When I first got into virtual currencies, I thought the same thing. "If I just look at the charts, I can make money easily, right?" But reality is not so sweet. Bitcoin price fluctuations are often inaccurate, just like weather forecasts. Lol
The background to this news is that Bitcoin's famous4-year cycleThis is the cycle in which Bitcoin goes through a halving (an event where mining rewards are halved) about every four years, causing the supply to decrease and the price to rise. To put it in perspective, it's like a cake shop starting to make cakes with half the ingredients, and everyone wants one, so the price goes up. Past peaks were in 2013, 2017, and 2021.

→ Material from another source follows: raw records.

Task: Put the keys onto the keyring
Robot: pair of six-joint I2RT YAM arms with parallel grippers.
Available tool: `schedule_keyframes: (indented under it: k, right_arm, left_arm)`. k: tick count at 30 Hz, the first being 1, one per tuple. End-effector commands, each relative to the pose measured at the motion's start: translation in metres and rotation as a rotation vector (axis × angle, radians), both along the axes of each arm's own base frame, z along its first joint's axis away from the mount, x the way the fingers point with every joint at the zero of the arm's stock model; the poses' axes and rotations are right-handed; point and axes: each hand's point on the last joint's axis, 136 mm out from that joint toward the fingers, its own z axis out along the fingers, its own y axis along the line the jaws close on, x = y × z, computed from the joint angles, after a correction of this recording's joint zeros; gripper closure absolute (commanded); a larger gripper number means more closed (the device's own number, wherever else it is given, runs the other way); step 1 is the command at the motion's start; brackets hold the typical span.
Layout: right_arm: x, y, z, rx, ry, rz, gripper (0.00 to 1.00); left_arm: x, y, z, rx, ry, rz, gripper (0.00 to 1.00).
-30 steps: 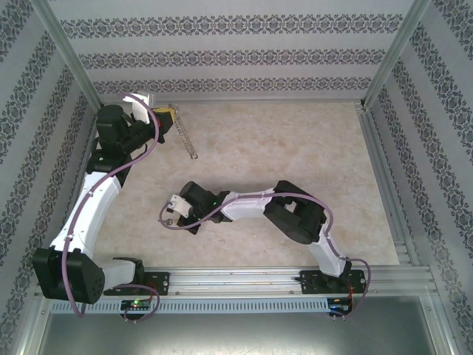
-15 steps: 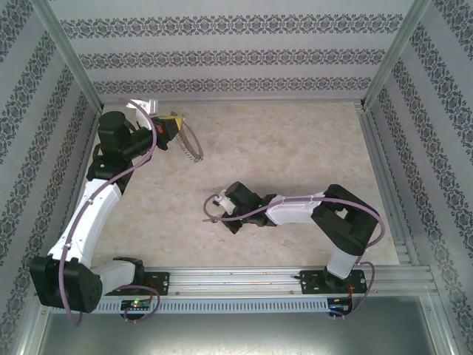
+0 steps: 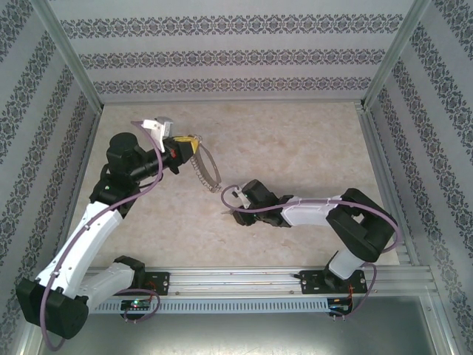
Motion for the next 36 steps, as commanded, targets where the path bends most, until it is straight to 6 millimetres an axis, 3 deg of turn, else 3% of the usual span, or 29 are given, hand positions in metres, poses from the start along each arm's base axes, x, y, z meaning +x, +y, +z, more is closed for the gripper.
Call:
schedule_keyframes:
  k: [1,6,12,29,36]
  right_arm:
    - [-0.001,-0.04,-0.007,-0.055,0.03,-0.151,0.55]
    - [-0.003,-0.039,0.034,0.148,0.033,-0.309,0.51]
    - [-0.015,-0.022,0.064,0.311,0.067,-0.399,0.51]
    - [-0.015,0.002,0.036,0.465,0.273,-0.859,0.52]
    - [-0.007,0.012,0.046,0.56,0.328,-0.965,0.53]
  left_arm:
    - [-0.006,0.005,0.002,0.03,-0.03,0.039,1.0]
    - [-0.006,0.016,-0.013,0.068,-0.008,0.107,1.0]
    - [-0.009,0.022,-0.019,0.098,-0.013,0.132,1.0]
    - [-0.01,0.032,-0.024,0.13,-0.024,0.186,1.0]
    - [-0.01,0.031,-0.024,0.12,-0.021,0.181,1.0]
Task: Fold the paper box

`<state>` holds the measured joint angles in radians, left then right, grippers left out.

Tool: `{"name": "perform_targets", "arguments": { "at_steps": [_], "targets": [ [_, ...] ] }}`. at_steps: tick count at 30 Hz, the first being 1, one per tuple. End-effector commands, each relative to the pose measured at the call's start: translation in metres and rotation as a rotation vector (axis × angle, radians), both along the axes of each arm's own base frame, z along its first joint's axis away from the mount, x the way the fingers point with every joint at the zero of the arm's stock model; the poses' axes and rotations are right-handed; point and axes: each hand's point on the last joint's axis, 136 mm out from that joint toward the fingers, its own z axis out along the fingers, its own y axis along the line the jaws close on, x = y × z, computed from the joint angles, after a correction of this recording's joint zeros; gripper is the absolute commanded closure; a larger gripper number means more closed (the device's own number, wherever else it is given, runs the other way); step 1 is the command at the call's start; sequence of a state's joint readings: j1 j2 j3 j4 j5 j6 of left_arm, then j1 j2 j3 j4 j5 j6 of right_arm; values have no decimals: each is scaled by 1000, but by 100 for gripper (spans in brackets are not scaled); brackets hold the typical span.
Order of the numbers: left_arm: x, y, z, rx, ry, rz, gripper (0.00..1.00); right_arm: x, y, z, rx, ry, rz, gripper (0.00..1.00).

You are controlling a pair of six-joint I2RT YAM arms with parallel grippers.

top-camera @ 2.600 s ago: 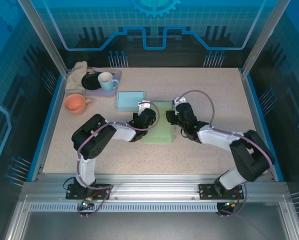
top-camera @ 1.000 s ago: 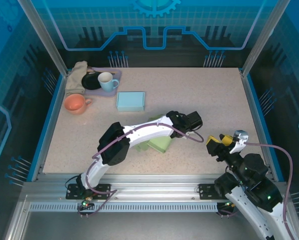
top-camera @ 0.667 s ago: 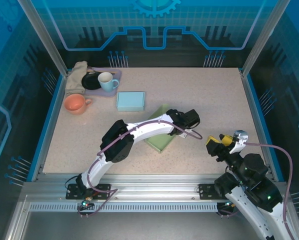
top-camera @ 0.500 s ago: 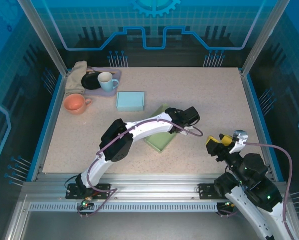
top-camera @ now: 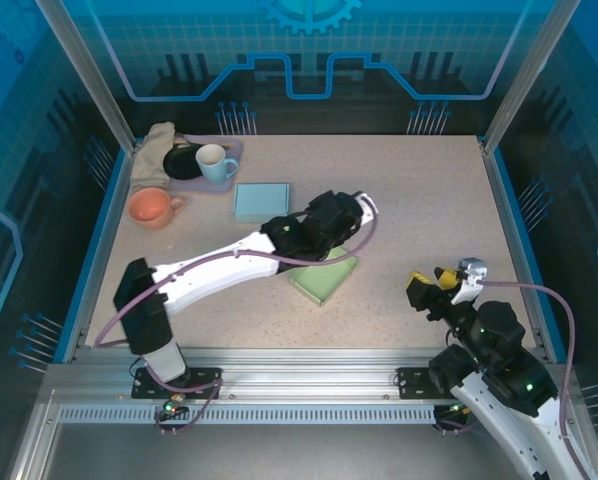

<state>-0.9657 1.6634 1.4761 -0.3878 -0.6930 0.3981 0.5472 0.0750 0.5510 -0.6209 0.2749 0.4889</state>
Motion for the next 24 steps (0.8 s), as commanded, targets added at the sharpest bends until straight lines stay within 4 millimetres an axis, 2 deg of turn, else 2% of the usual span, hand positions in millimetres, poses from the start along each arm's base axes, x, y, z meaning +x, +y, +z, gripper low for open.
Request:
{"name": "perform_targets", "arguments": {
  "at_steps": [1,3,5,8,11,19,24],
  "targets": [
    [-3,41,1,-388,48,259,50,8,16,2,-24,-3,61,29],
    [-15,55,-1,-522,38,286,47,13,25,-2,-35,23,92,27],
    [-27,70,-13,-648,45,321,43,17,33,-5,-49,49,122,27],
    [-41,84,-22,-773,59,338,42,22,41,-12,-57,85,145,27],
    [-52,94,-33,-825,82,354,41,25,48,-18,-53,107,165,27],
    [-74,87,-67,-957,219,337,41,30,56,-27,-64,147,188,27],
    [-86,74,-75,-965,261,321,40,31,60,-31,-63,162,205,27]
  ]
}}
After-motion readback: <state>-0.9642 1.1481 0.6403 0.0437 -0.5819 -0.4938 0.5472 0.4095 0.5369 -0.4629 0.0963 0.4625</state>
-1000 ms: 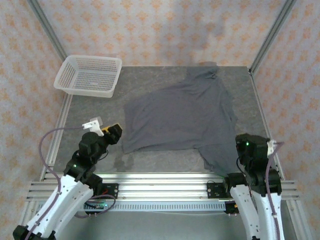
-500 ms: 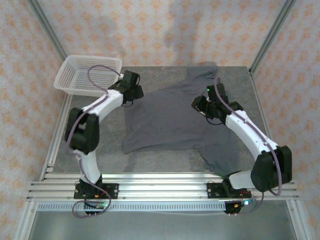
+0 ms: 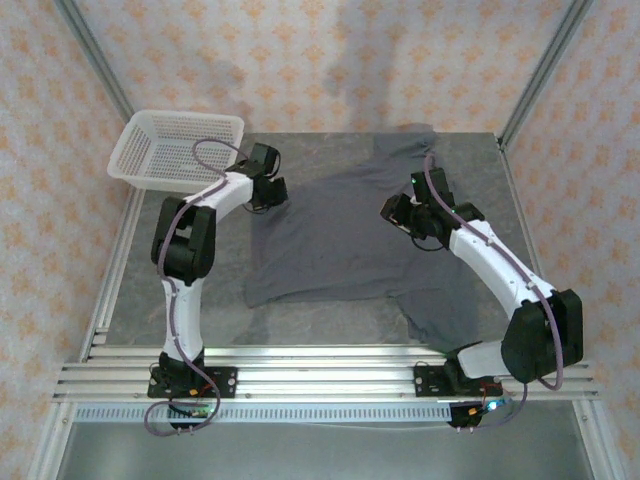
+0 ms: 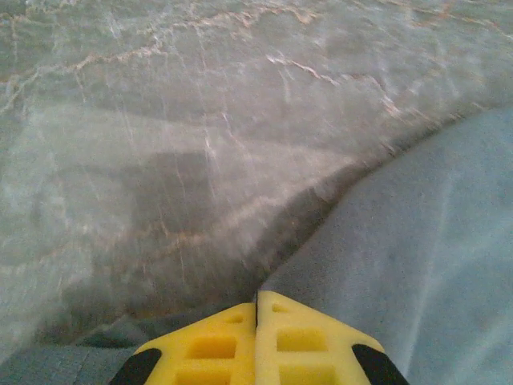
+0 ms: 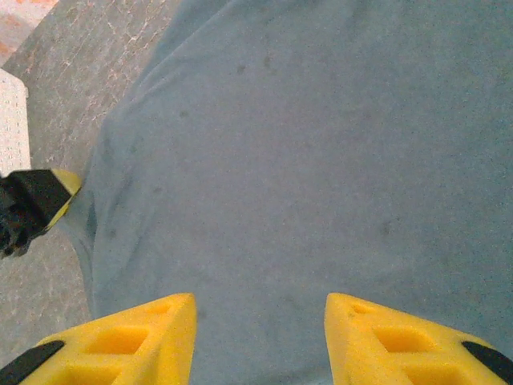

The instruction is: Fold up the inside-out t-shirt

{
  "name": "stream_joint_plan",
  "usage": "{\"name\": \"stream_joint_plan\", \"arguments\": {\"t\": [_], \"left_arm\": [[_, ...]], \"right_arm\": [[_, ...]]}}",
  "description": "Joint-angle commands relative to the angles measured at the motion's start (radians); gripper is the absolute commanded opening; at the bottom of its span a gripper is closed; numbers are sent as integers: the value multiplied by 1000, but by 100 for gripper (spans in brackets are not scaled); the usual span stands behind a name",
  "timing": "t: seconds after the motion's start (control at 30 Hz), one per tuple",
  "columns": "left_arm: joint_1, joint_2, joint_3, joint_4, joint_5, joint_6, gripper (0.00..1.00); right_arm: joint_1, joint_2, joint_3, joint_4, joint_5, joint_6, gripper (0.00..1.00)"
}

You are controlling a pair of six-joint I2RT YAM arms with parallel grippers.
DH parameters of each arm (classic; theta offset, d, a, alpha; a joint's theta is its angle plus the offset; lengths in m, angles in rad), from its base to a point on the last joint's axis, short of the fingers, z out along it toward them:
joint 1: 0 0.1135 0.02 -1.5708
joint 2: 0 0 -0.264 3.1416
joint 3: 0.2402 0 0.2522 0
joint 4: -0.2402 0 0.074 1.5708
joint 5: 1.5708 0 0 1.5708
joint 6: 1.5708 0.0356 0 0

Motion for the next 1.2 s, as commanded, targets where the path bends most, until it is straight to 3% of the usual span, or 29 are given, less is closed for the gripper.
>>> {"name": "stream_joint_plan", "arguments": {"t": [0.0, 0.17, 0.27, 0.4, 0.53, 0.67, 0.77, 0.83, 1.07, 1.17], "left_arm": [[-31, -176, -85, 71, 38, 65, 0], [-219, -335, -275, 101, -144, 221, 0], [-332, -345, -428, 171, -226, 231, 0], [-464, -401, -588, 284, -330, 245, 24], [-479, -602, -686, 356, -381, 191, 35], [-433, -764, -707, 309, -461, 94, 41], [-317, -769, -670, 211, -385, -23, 41], [-232, -732, -651, 198, -259, -68, 40], [-104, -452, -535, 238, 63, -178, 41], [-80, -357, -510, 333, 126, -195, 45]], "right_arm": [[3, -15, 39, -8, 30, -9, 46], [4, -14, 9, 2, 37, 5, 46], [3, -16, -7, 6, 40, 7, 46], [3, -7, -5, 3, 46, 7, 46], [4, 31, 27, 8, 22, -3, 46], [35, 89, 60, 32, -12, -14, 47], [83, 159, 87, 68, -6, -14, 47], [114, 224, 124, 83, -7, -15, 47], [175, 422, 265, 119, -33, -35, 47], [194, 489, 324, 105, -52, -41, 47]]}}
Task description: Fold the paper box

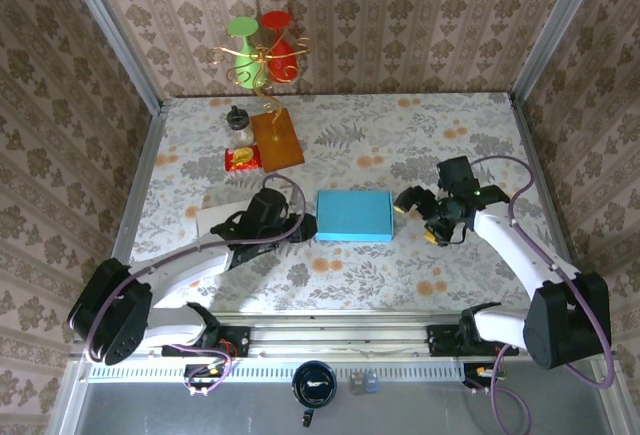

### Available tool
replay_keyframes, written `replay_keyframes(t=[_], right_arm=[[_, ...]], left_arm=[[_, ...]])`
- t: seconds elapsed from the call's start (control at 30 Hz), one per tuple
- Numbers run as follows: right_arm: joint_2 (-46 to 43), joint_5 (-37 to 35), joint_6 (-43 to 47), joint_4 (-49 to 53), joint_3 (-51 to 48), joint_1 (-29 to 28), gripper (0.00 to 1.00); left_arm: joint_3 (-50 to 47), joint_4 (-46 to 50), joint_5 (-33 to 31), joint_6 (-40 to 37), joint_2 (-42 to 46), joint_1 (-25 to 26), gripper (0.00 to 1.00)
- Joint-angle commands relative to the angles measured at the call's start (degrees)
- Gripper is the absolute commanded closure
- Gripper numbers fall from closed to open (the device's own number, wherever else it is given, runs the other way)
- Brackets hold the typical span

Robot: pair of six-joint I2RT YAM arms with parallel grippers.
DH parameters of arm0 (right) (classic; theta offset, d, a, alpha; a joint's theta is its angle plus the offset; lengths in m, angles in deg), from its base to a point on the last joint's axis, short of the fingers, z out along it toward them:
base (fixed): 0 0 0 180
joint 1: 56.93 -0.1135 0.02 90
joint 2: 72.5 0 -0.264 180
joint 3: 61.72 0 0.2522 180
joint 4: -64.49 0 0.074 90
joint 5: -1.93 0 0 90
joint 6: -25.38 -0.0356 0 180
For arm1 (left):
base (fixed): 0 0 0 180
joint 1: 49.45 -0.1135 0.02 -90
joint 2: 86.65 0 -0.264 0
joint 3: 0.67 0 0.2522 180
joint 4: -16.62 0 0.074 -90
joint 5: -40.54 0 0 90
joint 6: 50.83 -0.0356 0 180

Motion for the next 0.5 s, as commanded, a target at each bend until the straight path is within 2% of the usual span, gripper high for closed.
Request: replay_keyframes(t=[0.0,0.03,0.07,0.2,0.3,0.37,0.47], right_arm=[[-3.20,-7.08,8.36,3.67,3.94,0.61,0.00],[-4.54,-9.33,9.65,3.65,4.66,0.72,0.00],[-6.01,-11.74,11.08,3.71,5.32,0.87,0.00],[-12.41,-21.13,17.73,2.34,6.27,1.21,0.00],[-16.59,-34.41,19.51,-0.99,4.07,1.55,0.00],[-19.04,-40.21,23.00,-8.09,-0.83,2.91,0.00],[-20.07,-45.01,30.18,-21.71,-10.25,4.65,0.00]], left_arm=[[3.33,2.74,-4.18,-3.44,3.65,-2.23,0.52],[3.46,2.33,-4.74,-3.51,4.80,-3.34,0.20],[3.39,1.76,-4.99,-3.75,6.02,-4.73,0.00],[3.26,1.47,-6.10,-5.37,10.97,-10.36,0.00],[1.61,0.09,-7.12,-6.51,14.97,-14.83,0.00],[0.85,0.83,-9.41,-6.42,17.31,-18.11,0.00],[0.92,3.25,-11.11,-7.48,18.93,-22.13,0.00]])
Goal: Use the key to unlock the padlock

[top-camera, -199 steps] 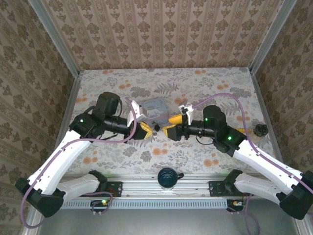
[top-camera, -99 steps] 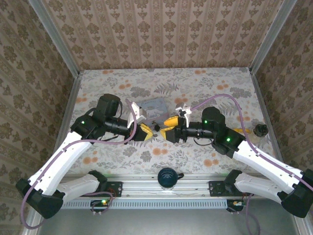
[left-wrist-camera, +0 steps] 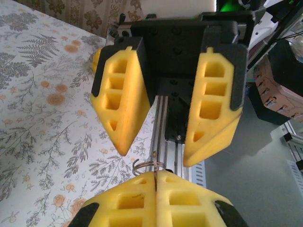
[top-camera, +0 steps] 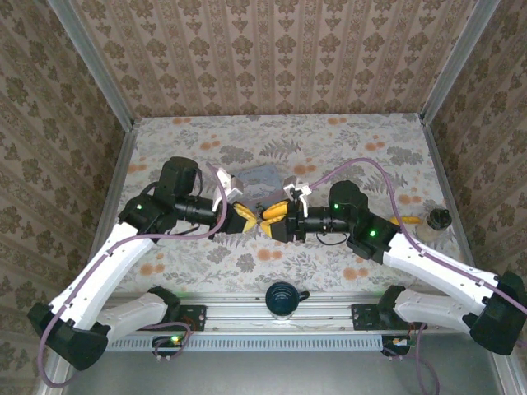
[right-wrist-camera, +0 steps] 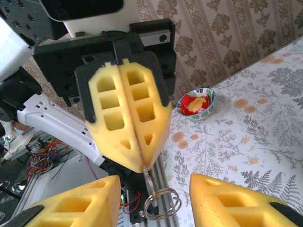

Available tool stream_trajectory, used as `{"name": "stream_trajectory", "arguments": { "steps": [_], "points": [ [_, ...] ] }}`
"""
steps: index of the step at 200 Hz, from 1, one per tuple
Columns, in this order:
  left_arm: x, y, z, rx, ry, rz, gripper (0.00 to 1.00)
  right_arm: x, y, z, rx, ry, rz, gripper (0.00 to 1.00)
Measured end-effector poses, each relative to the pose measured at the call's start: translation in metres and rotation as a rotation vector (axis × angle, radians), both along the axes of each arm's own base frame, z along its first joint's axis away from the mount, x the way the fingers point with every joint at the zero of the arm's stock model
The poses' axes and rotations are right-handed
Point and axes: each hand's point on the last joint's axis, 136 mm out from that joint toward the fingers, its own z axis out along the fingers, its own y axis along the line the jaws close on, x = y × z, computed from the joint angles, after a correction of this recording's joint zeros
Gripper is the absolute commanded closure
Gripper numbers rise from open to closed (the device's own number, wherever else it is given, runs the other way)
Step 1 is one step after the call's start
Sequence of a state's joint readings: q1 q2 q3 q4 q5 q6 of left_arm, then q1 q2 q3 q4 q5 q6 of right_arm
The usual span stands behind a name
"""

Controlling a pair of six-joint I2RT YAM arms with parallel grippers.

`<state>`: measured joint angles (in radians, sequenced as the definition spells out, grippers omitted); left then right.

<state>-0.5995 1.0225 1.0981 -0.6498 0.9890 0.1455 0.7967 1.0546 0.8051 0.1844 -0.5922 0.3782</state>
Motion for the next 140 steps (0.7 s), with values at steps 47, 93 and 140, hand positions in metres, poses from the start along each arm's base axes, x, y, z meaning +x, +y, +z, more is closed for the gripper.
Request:
{"name": "stream_trajectory", "arguments": {
  "steps": [47,93,140],
  "points": [
    [0.0008,0.0006,0.0022,-0.013,0.007,0.002,1.00,0.0019,0.0029,-0.0007,0.008,0.012,0.003,0.65],
    [0.0047,0.0016,0.0024,-0.021,0.014,0.015,1.00,0.0020,0.0067,-0.0043,0.006,0.020,0.021,0.67],
    [0.0064,0.0016,0.0045,-0.035,0.018,0.016,1.00,0.0022,0.0084,-0.0077,-0.001,0.028,0.028,0.73]
  ]
}}
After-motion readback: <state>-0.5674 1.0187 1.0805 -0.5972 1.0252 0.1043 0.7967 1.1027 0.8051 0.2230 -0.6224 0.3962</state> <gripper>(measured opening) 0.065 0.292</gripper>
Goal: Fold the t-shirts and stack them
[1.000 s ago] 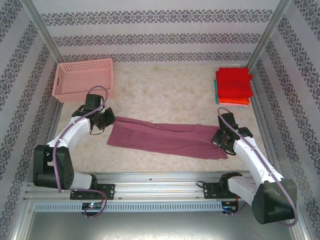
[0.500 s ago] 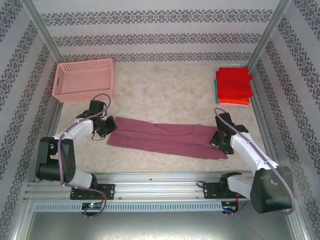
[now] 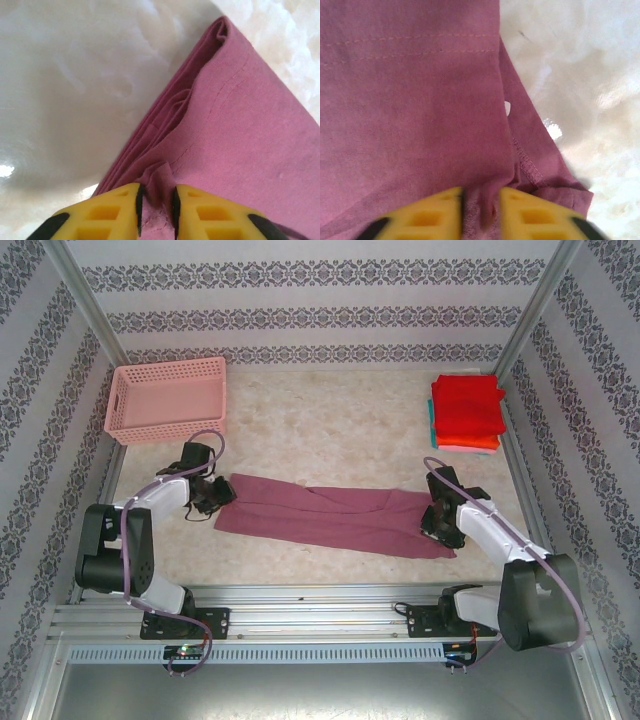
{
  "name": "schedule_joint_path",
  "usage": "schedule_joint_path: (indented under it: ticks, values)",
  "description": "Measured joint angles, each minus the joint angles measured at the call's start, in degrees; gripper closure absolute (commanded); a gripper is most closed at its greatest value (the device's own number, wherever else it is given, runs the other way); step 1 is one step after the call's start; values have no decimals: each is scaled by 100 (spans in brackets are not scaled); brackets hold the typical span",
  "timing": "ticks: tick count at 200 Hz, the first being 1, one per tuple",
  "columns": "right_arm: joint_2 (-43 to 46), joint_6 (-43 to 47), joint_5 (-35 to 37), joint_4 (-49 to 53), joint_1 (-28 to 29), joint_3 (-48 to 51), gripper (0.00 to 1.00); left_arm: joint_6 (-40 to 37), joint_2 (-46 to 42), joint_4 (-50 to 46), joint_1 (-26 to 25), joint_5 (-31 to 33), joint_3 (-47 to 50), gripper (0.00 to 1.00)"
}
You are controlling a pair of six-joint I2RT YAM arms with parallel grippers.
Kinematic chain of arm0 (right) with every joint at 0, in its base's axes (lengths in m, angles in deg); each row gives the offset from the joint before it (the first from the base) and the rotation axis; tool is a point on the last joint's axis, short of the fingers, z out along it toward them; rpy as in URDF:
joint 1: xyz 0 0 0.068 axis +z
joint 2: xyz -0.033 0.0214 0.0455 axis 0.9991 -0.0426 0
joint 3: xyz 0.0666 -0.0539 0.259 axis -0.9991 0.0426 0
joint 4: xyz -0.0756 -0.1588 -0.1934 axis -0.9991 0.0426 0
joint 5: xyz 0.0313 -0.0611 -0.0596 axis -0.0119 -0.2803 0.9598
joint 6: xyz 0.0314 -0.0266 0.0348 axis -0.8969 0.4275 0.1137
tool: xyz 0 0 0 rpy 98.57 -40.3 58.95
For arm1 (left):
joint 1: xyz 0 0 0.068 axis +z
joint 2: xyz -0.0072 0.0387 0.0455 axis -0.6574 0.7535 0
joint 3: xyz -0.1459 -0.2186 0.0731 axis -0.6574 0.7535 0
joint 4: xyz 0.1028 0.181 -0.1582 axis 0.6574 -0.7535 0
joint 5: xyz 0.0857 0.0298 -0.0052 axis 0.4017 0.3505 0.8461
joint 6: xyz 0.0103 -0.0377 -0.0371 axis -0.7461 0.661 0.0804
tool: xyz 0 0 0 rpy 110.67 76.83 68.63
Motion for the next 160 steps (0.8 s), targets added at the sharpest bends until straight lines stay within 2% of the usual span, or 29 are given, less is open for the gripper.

The challenge is that there has been an increase in factors that cause fluctuations recently. With the approval of ETFs, institutional investors have entered the market, and the direction of regulations has changed. The "green zone" that Fidelity's Timmer refers to is a period of economic prosperity. However, once that period ends and we enter an "off year," pricesSupport LevelThere's a high possibility that it will fall to the support line. To use an example from everyday life, it's like losing weight while dieting. You work hard to lose it, but then you rebound over the New Year holidays. It's said that Bitcoin may also experience a similar rebound (in the opposite sense) between its peak in 2025 and 2026. To put it humourlessly, if you jump in ignoring this cycle, you run the risk of your funds "melting." Just like my past failures... (wry smile)
In short, predicting Bitcoin price is like a puzzle. You can't see the whole picture until all the pieces (cycles, regulations, market psychology) are in place. Let's pick up the pieces one by one in this article!
2. The Technical Core: Fidelity Chart Patterns: How Do They Work?
Now, let's get to the nitty gritty. Fidelity's analysis is based on Bitcoin chart patterns. If you're wondering what a chart pattern is, don't worry. It's a technique that looks at stock or currency graphs and predicts the future based on their shape. It's like how weather forecasters use cloud formations to predict rain. It's a joke, but you might hear people say that a "head and shoulders" pattern could signal a price drop (that's a real technical term!).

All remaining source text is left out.